Task description » Pull out every line below containing the word "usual".

>>>>

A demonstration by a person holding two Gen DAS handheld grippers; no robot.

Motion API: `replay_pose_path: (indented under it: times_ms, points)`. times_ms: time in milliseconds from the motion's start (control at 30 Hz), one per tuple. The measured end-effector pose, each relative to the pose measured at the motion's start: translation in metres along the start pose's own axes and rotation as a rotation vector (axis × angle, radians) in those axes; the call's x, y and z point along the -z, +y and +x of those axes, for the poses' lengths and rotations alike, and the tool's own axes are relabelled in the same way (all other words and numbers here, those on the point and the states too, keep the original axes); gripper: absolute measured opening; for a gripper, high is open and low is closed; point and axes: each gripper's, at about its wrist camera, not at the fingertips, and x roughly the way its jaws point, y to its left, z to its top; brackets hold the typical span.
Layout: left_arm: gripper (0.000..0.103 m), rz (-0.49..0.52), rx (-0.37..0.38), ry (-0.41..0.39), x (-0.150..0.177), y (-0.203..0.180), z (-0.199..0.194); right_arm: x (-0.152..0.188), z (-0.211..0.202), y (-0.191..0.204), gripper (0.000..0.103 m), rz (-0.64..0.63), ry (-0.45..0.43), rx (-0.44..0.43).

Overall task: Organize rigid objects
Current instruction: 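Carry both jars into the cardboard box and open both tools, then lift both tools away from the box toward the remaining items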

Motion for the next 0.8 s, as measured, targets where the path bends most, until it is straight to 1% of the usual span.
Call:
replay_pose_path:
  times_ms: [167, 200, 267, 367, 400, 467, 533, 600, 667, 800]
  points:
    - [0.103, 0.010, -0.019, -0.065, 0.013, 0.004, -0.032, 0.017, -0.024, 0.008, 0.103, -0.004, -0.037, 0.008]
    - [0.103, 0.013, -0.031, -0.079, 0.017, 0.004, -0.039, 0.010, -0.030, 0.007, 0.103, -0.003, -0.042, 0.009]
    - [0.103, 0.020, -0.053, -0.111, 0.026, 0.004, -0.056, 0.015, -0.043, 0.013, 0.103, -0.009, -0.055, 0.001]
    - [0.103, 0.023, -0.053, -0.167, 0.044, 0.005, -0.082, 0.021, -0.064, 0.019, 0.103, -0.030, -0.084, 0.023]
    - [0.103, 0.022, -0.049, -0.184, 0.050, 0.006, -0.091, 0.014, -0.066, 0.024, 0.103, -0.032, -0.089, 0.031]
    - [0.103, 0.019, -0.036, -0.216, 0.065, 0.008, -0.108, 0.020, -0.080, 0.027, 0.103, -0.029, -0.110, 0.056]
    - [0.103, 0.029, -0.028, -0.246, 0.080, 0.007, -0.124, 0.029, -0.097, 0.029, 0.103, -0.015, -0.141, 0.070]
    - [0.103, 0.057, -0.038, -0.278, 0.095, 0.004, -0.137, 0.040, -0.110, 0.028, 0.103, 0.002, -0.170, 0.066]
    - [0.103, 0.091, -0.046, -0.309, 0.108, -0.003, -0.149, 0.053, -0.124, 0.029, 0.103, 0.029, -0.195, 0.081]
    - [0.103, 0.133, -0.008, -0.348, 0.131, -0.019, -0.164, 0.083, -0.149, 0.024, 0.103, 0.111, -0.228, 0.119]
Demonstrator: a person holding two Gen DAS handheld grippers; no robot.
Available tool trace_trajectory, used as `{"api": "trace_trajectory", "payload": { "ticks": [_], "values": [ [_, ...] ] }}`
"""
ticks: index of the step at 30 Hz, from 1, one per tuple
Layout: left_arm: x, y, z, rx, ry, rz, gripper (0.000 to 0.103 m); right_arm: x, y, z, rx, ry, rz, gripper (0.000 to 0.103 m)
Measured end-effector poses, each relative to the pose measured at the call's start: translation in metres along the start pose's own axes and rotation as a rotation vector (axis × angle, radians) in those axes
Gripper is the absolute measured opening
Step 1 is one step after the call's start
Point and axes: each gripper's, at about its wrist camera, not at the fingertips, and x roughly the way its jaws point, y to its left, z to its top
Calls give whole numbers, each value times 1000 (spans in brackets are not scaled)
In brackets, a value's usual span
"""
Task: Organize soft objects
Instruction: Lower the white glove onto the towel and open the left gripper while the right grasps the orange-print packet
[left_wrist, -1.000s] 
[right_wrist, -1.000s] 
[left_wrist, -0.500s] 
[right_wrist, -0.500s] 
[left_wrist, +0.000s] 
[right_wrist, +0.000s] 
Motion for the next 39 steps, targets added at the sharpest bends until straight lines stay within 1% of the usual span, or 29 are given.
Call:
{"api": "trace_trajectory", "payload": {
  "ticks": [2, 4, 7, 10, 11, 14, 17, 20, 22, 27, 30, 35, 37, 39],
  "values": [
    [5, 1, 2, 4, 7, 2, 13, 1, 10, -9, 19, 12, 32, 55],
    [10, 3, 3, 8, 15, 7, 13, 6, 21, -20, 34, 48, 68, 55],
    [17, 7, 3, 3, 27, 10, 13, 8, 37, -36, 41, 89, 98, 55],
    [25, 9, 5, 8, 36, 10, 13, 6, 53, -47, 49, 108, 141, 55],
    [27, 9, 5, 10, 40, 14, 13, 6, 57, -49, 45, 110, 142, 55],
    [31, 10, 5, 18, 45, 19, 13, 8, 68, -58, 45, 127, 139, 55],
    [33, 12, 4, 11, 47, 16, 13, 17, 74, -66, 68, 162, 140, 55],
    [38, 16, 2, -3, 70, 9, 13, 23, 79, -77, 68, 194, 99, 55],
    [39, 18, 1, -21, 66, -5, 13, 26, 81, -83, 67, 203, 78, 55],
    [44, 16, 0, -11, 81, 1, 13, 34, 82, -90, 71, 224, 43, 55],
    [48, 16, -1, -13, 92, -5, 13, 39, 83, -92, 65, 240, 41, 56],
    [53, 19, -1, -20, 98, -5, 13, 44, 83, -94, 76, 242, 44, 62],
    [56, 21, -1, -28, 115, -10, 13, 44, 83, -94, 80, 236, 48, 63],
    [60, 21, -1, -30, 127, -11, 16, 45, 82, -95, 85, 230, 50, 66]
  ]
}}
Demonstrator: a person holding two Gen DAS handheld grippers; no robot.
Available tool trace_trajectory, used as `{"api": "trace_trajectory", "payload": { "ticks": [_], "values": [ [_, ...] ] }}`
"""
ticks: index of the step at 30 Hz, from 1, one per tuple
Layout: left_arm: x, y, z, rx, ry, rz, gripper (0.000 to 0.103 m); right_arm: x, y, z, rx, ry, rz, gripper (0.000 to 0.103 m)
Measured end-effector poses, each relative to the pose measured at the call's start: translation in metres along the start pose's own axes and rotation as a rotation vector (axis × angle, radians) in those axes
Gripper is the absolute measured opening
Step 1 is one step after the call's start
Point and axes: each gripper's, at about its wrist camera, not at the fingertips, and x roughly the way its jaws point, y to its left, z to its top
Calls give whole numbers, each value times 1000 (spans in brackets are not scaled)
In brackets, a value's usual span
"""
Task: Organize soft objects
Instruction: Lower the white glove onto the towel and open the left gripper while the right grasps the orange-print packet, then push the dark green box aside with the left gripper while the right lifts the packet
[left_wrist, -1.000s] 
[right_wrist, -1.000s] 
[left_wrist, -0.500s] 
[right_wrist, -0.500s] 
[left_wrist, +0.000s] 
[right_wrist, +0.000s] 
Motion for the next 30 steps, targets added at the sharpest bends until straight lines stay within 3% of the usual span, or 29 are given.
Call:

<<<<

Task response »
Motion for the next 0.8 s, as measured, targets where the path bends most, until it is straight to 1% of the usual span.
In brackets, a value's usual span
Motion for the next 39 steps, targets added at the sharpest bends until straight lines stay within 1% of the usual span, or 29 are given.
In brackets, a value's usual span
Motion for the next 30 steps, targets added at the sharpest bends until straight lines stay within 3% of the usual span, or 29 are given.

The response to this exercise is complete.